We did touch on other aspects of Quant 1 in the review session besides basic regression. But, what students didn’t know — and may still not know — was that Professor Schone was going to plant a seed of knowledge that would fundamentally challenge our assumptions about sex- and gender-based variables.

We arrived to this discussion topic when a fellow student asked how Professor Schone knew a female sex variable was a dummy variable. Sex or gender are often coded in binary terms (male/female or man/woman). Professor Schone highlighted, though, that as policymakers, we have to start considering our core assumptions about what “sex” and “gender” mean. These two things are changing — as social constructions do throughout region and time.

I followed up with Professor Schone after the lecture to express interest in writing this article. In her reply, she wrote, “I wrote a paper last year that addressed sex differences in health, and this was one of the first occasions where I thought about sex and gender identity in any depth. Most researchers who are not focused on those issues don’t think about them carefully, and I think that is unfortunate.”

Professor Schone’s paper “Understanding Differences in Mortality and Morbidity by Sex: The Role of Biological, Social, and Economic Factors” reports on the sex-based differences in health across economic, social, and biological characteristics. Professor Schone writes, “As a starting point, it is helpful to begin by thinking about definitions of sex versus gender. The World Health Organization…defines sex as ‘… the biological and physiological characteristics that define women’ and defines gender as ‘… the socially constructed roles, behaviors, activities, and attributes that a given society considers appropriate for men and women.’ It is clear that mortality and morbidity depend on both sex and gender.”

I challenge everyone at McCourt to reevaluate their assumptions about sex and gender. This is obviously a daunting task, but sociological theory is helpful. I should make note that while our discipline of public policy is by nature economical and empirical, all public policy rests on a theory. There is no such thing as policy without perspective, remedy without reason, or treatment without theory.

Perhaps the greatest contribution, in my view, of sociological theory is the theoretical framework of intersectional theory. The core proposition of intersectional theory is that no identity or feature exists independently. Think of it in terms of probability: The event, our life, is composed of many sub-events, our identities. Each identity is a conditional probability. The probability of the effect of your race on your lived experiences can only be understood in terms of your gender, sex, age, religion, i.e., the probability of your race (A) given some other identities (B, C, D…, Z).

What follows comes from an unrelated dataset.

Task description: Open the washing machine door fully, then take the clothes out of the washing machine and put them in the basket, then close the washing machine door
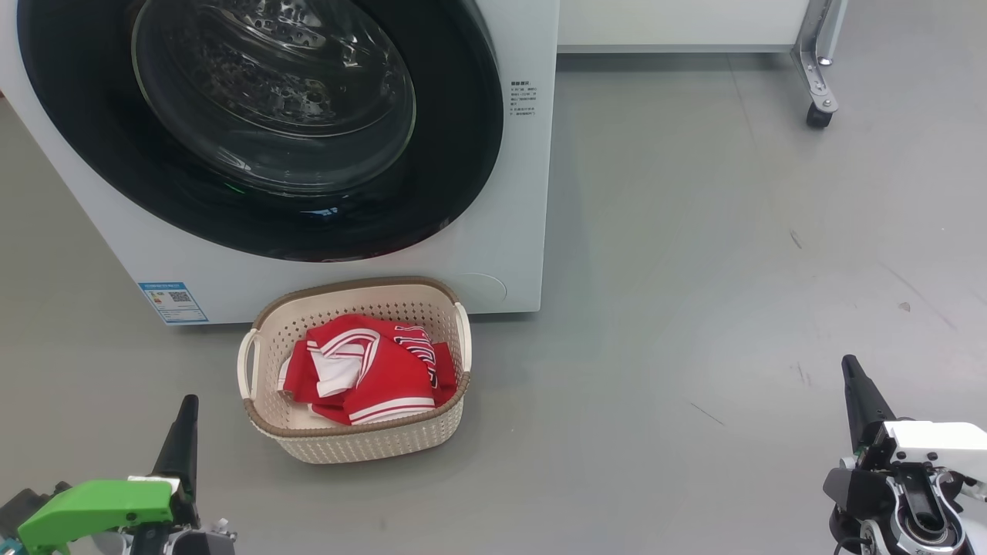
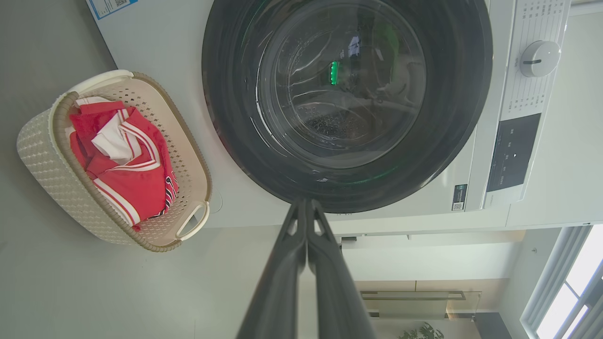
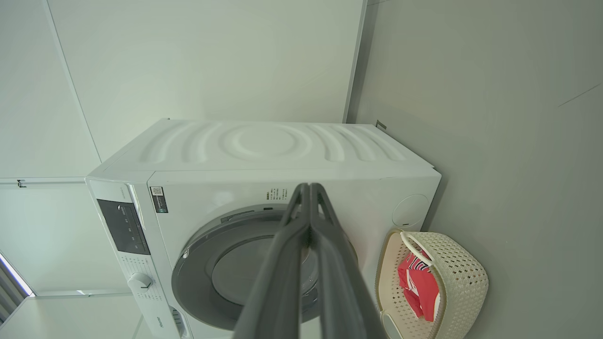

With this framework, I challenge individuals at McCourt to start thinking about the social and scientific intersects of biological sex and sociological gender. My hope is that we at McCourt could enlighten policy process frameworks and methods through a more robust and precise understanding of these two identities.

Do individuals that experience life outside of the conventional binary understanding of sex and gender require different policy remedies? Are current survey methods inadequate because of the information they fail to collect? Only through careful consideration and proper debate can we begin to answer these questions.